Inglis's episcopate lasted nearly three decades. He participated in the wider Anglican Church's debates about liturgy, discipline, and governance. He also witnessed the founding of the Episcopal Church in the neighboring United States through the consecration of Samuel Seabury (though Seabury was consecrated by the Scottish church, not by the English bishops). Inglis maintained cordial relations with American Episcopalian bishops even as he remained staunchly loyal to the Crown.
Inglis lived to see his efforts bear fruit: by his death in 1816, Nova Scotia had a functioning Anglican Church structure with multiple parishes, an ordained clergy, and the infrastructure for continued episcopal succession. He died on February 24, 1816, at the age of eighty-two, having given over three decades of his episcopate to the establishment of Anglican Christianity in British North America.
Traditionally, Charles Inglis is remembered in Canadian Anglican tradition as the founder of colonial Anglicanism and as a figure of steadfast devotion through revolutionary upheaval. His Loyalism, though costly, is understood within the Anglican tradition as reflecting his conviction about the proper ordering of church and state. He is venerated not as a political hero but as an ecclesiastical leader who maintained the church's continuity and integrity through a period of radical dislocation.
The tradition emphasizes Inglis's practical accomplishment: despite enormous obstacles—a scattered population, limited resources, competing religious communities, the trauma of the Loyalist refugee crisis—he established the infrastructure for a functioning Anglican diocese. He trained and ordained clergy, established parishes, secured property, and laid the foundation for the continued episcopal succession of the Canadian Anglican Church.

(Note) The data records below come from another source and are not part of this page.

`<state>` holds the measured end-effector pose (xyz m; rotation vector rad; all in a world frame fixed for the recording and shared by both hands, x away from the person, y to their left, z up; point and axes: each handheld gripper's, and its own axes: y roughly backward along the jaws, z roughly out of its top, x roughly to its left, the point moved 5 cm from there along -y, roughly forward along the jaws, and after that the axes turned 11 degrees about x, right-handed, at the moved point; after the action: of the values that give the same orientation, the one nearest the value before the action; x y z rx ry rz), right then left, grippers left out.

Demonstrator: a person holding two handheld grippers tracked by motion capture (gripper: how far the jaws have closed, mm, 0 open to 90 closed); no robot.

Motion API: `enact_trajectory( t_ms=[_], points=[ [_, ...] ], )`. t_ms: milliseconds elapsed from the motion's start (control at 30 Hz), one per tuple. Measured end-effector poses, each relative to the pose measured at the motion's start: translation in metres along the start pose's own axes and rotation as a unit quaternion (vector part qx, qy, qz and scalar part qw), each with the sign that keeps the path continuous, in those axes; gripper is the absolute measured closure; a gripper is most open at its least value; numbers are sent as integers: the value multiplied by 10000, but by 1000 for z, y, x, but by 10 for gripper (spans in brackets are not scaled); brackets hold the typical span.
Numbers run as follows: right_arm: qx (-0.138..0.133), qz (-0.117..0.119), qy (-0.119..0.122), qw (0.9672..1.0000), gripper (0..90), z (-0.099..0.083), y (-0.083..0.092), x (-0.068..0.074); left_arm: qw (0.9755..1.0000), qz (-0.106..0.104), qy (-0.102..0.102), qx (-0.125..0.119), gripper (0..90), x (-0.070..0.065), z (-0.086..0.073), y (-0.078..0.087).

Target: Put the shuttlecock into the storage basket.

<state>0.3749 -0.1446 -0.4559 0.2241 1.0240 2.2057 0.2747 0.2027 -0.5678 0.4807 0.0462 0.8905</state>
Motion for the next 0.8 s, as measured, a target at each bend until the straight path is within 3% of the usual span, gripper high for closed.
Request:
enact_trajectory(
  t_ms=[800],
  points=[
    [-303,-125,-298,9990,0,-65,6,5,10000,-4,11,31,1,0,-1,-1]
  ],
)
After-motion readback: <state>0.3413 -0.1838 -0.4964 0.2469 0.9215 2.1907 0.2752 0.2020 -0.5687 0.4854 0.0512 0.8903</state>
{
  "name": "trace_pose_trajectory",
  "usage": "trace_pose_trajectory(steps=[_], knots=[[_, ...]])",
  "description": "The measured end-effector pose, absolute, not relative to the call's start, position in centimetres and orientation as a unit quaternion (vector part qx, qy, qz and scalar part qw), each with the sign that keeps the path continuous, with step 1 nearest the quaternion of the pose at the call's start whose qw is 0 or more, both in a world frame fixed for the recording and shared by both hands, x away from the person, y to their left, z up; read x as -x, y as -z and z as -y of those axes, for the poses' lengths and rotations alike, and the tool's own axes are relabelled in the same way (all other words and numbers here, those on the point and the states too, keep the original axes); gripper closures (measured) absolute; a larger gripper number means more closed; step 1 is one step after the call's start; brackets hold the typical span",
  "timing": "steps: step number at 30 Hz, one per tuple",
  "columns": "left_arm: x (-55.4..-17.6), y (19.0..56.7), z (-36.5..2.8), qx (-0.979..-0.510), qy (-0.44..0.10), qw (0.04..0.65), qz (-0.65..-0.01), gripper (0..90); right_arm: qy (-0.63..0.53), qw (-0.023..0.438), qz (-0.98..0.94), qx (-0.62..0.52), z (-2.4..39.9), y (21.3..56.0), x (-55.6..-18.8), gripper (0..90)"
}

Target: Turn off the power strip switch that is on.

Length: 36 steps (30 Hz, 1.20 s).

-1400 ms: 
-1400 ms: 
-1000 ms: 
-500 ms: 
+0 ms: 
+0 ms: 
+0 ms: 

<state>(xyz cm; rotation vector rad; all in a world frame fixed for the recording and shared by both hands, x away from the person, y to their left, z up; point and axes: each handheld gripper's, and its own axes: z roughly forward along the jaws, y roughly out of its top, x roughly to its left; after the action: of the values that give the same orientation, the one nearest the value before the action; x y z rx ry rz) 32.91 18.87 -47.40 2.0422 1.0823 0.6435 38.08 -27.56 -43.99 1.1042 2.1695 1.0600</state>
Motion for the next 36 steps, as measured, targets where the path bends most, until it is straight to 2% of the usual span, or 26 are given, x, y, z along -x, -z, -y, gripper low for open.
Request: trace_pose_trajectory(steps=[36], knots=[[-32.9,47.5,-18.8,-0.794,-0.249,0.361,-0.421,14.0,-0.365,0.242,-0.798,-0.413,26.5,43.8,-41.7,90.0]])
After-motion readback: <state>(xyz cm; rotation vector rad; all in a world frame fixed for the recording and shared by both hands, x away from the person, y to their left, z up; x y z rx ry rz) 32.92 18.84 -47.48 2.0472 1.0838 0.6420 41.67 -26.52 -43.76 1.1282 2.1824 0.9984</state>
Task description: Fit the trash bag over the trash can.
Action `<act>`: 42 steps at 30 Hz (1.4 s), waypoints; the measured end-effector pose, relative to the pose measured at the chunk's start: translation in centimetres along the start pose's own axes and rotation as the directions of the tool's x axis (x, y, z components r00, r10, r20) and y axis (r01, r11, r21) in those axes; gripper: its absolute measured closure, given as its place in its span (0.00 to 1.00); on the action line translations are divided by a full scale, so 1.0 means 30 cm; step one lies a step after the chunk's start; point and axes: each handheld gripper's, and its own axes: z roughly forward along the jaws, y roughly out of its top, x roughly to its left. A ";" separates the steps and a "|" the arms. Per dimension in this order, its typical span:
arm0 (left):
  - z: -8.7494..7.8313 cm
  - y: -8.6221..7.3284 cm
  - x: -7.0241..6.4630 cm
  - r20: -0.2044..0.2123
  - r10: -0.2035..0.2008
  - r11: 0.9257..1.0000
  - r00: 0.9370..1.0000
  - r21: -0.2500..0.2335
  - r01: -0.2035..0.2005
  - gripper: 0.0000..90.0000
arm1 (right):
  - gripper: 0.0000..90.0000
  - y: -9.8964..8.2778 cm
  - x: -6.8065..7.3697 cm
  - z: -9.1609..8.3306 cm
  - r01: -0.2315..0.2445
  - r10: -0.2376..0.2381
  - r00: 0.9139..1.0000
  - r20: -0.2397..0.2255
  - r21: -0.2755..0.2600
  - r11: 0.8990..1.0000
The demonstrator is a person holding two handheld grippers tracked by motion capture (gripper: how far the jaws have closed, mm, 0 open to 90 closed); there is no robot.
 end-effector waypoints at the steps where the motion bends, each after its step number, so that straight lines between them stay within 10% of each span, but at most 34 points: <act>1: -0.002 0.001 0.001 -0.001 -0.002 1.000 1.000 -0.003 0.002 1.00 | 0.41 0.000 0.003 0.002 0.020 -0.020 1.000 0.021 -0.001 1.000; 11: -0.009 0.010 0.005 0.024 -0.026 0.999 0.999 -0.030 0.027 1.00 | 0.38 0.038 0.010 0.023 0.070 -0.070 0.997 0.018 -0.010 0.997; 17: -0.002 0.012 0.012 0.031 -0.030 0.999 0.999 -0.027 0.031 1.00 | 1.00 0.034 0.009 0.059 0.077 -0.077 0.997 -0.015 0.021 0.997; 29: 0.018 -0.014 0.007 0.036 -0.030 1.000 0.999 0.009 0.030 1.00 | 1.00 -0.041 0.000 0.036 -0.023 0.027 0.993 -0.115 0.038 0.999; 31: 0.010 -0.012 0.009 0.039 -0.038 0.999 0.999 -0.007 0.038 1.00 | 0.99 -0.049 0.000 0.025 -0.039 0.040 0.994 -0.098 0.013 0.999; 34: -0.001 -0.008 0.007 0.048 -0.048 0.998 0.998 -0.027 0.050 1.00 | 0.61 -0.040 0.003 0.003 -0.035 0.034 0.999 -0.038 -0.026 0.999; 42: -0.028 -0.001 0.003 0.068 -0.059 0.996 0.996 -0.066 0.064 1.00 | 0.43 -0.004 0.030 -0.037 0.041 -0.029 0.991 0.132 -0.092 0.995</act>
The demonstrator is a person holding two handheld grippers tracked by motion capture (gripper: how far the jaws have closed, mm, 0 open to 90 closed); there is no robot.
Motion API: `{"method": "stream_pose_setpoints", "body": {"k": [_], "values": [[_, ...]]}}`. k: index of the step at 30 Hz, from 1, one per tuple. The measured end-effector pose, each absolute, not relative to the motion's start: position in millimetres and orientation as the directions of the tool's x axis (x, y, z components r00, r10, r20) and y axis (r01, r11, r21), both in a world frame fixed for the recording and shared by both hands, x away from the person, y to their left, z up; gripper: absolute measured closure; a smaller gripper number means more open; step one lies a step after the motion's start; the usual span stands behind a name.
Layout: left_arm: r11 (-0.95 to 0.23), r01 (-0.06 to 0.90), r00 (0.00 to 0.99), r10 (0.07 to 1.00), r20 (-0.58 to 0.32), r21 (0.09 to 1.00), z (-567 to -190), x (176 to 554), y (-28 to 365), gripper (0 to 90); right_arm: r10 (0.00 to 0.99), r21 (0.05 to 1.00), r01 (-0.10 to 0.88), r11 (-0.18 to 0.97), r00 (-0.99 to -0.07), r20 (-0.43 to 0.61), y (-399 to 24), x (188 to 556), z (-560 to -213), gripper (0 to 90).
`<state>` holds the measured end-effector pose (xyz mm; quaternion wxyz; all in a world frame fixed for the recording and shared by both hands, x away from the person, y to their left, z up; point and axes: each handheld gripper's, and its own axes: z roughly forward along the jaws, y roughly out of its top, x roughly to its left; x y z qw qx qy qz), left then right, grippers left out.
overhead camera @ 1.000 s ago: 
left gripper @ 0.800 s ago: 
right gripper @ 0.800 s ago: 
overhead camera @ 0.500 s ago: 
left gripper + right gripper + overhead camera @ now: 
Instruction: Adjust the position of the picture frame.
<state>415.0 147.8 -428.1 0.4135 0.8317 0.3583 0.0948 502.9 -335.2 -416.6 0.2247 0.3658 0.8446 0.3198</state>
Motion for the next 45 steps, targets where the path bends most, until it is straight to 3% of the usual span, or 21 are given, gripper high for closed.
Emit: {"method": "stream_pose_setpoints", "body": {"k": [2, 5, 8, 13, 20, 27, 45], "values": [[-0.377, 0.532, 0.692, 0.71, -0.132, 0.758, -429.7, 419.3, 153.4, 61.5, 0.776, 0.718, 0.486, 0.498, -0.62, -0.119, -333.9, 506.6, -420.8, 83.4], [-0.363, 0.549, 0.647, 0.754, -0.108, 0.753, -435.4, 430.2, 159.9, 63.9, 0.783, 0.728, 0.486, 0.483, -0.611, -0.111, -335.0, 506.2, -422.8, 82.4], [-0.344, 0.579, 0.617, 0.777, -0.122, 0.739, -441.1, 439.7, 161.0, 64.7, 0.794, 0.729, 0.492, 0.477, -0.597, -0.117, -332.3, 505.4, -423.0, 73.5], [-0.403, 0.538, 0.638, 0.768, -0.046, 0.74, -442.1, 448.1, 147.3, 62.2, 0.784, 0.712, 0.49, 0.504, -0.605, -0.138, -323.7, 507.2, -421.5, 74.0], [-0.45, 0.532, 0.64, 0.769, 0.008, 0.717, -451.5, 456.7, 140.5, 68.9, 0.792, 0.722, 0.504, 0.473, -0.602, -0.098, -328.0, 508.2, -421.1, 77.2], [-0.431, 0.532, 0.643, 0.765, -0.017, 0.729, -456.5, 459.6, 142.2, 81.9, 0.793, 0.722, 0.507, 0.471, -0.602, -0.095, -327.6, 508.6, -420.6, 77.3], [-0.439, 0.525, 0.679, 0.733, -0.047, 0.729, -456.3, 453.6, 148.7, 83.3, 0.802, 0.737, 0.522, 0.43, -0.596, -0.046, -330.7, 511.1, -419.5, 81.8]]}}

Inglis's significance as the first colonial bishop is understood in Anglican tradition as a watershed moment. Before his consecration, colonial churches lacked sacramental authority and remained subject to distant metropolitan bishops. After his consecration, the principle was established that the Anglican Church could establish full episcopal life in the colonies. This precedent enabled the rapid expansion of Anglicanism throughout the British Empire and shaped the development of the worldwide Anglican Communion.
In Canadian Anglican tradition specifically, Inglis is honored as one of the founding figures of Canadian Christianity. Though the numbers of Anglican communicants in early Nova Scotia were modest, Inglis's organizational work and his example of faithful leadership shaped the character of Canadian Anglicanism: serious, traditional, loyal, and focused on pastoral care and ecclesiastical order.